La infeliz Mara se arrepentía entonces de su feroz orgullo, de su necia incredulidad, de su escepticismo árido y brutal...

«Cuanto han dicho de él -se repetía- ha sido una infame calumnia... ¡Oh! ¡Si vuelve a la vida y no me aborrece aún, todo, todo lo sacrificaré por su amor».

La madre de Mara, atribulada por tan infausto suceso, ordenó que viniese un médico prontamente.

A los pocos momentos, el joven que había salvado a Flavio la vida se hallaba al lado de su amigo.

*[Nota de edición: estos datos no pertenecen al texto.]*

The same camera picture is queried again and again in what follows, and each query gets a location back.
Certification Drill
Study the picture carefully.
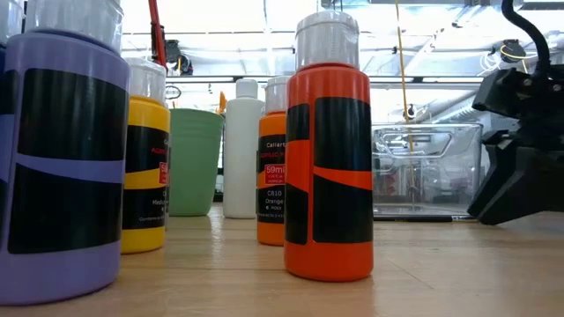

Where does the large white paint bottle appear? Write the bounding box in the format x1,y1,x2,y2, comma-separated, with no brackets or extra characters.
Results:
222,78,266,220

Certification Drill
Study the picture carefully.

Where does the red orange paint bottle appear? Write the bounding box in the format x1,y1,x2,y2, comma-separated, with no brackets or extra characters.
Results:
283,10,375,284

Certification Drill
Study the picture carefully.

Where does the yellow paint bottle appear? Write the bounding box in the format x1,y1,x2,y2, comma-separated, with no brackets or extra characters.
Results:
120,56,173,256

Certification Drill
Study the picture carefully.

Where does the purple paint bottle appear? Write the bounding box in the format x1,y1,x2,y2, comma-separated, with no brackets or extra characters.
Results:
0,0,132,307

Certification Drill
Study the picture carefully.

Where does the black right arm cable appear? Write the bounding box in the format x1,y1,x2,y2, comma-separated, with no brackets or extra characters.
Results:
501,0,553,79

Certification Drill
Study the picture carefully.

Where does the blue paint bottle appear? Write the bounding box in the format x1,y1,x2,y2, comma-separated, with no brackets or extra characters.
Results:
0,0,26,74

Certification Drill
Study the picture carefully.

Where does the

-Luis... -murmuró Mara al verle entrar.

-¡Mara!... -dijo aquél-. ¿Qué pasa?

-Ya lo veis -dijo señalando a Flavio.

Luis la miró severamente.

-Lo esperaba -repuso-, y por eso, al ver su tardanza, no he salido de vuestra puerta... Pero atendamos ahora al enfermo y os hablaré luego..., Siempre la misma... ¿Cómo pude dudar un instante que fuerais vos?

Mara y Luis se conocían.

Enamorado éste de Mara, habíala seguido incesantemente en el templo, en los paseos, en todas partes; allí en donde ella estaba, aparecía Luis. Por fin en un baile pudo hablarla; ella sonrió a sus palabras, como siempre, y Luis concibió esperanzas que no tardaron en desvanecerse.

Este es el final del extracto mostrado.